Vita vera ed etichette beffarde

Ritorna in libreria l’esordio letterario della psicologa e scrittrice Alaine Polcz. Un punto di vista ilare e crudo sugli anni del regime comunista in Transilvania. Un racconto talmente attuale da suscitare il nervosismo dell’ambasciata russa in Italia

La casa editrice Anfora, che svolge un lavoro importante sulla letteratura ungherese, ha pubblicato di recente, nella traduzione di Antonio D’Auria, “Donna sul fronte” di Alaine Polcz. Nata nel 1922 e morta nel 2007, Polcz ha lavorato a lungo come psicologa, e nel suo paese ha cambiato il modo di prendersi cura dei malati terminali. Il suo esordio di scrittrice, che coincide con questa narrazione autobiografica, è arrivato solo nel 1991: cioè quando, col crollo del regime comunista, crollava la censura su molti episodi in cui erano coinvolti i sovietici. L’autrice di “Donna sul fronte” ricorda infatti gli stupri senza numero subìti a vent’anni, durante la Seconda guerra mondiale, da parte dei soldati dell’Armata rossa.

“E’ rimasta in me la seguente immagine:”, scrive a un certo punto, “otto o dieci soldati russi mi circondano accovacciati, ora uno si sdraia sopra di me, ora un altro. (…) Verso l’alba capii come facesse a rompersi la spina dorsale. Facevano quanto segue: piegavano le gambe della donna sulle sue spalle e vi si buttavano sopra in ginocchio. Se qualcuno lo faceva con troppa forza, la spina dorsale della donna si spezzava”. Ma se disumane sono le violenze, Polcz non disumanizza chi le compie. Nella loro imprevedibilità – opposta al ferreo ordine tedesco – i russi sono anzi spesso gentili e anche buffi. Tutto “Donna sul fronte” è del resto un libro ilare quanto crudo: la protagonista ha la vitalità di un animaletto felice, in cui la fisiologia prevale sulla Storia. Il sangue della morte convive qui con il sangue del ciclo e con i bisogni fisici, con i giochi misteriosamente affettuosi dei cani e con i dettagli quasi tattili di cibi e arredi.
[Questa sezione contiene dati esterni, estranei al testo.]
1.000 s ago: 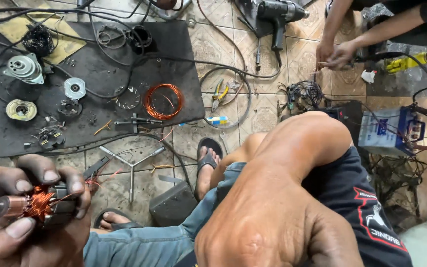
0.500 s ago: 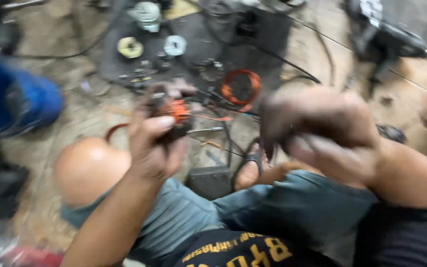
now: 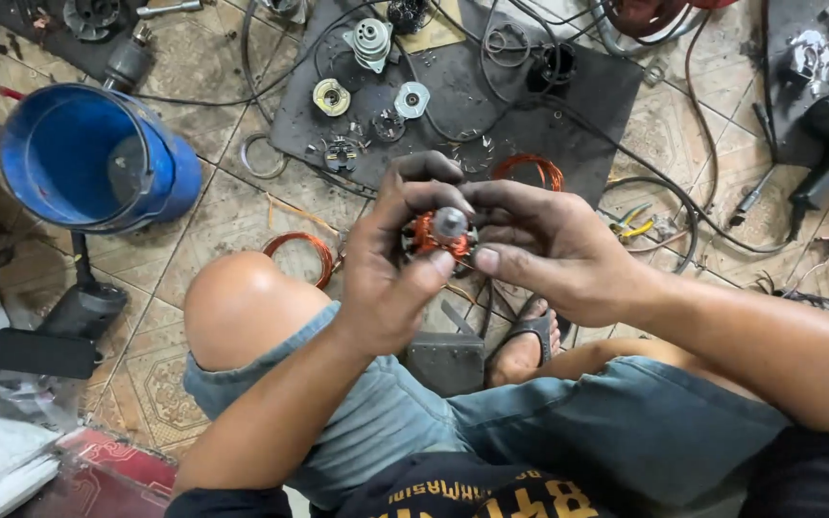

Questo libro sa descrivere le reazioni fisiche senza nulla concedere alla retorica sul corpo. Si veda ad esempio, nelle prime pagine, la scena dell’amplesso coniugale: perché “Donna sul fronte” si apre sul matrimonio della narratrice con un uomo impeccabilmente coraggioso nelle urgenze pubbliche, ma infantilmente vile nelle relazioni intime – e se lei sopporta con tanta forza l’orrore bellico dipende anche dal fatto che tutta la sua sofferenza si concentra intanto sull’impossibilità di farlo innamorare. Siamo nella Transilvania delle minoranze ungheresi umiliate dopo il trattato del Trianon, e riportate a un’effimera vittoria dalla guerra nazista. Intorno, a poco a poco, si disegna una mescolanza di confini, etnie e religioni praticamente ignota al lettore occidentale: rumeni e croati, riformati e cattolici, ebrei minacciati dall’antisemitismo esploso con la decomposizione dell’impero austroungarico… E’ su questo fronte, tra ospedali da campo e aristocratici castelli, che Polcz ha imparato a parlare della morte con naturalezza, elaborando la sua prassi futura di psicologa.

E con intelligenza di psicologa ha scelto un taglio da racconto orale, fingendo il set di un dialogo intimo o intervista pubblica che le permette di andare avanti e indietro nella biografia con disinvoltura, ossia di sovrapporre alle memorie del ’44 quelle di altre date fatidiche: il ’56, l’89… Ultima nota. Il giugno scorso, durante una presentazione del romanzo alla Libreria Centofiori di Milano, un rappresentante dell’ambasciata russa ha letto un lungo comunicato in cui si diceva che se si continuano a promuovere libri del genere finirà male. Quasi più minaccioso del contenuto è il fatto che l’ambasciata abbia trovato il tempo per inviare un rappresentante a un evento letterario “di nicchia”. Mónika Szilágyi, direttrice di Anfora, ha denunciato l’accaduto. Ma il ceto culturale italiano, i cui membri tendono a mobilitarsi solo per cause che sanno condivise dai colleghi, fiutando un tema divisivo l’ha lasciata pressoché sola. Anche queste sono cronache da archiviare sotto un’etichetta beffarda del tipo “più libri più liberi”.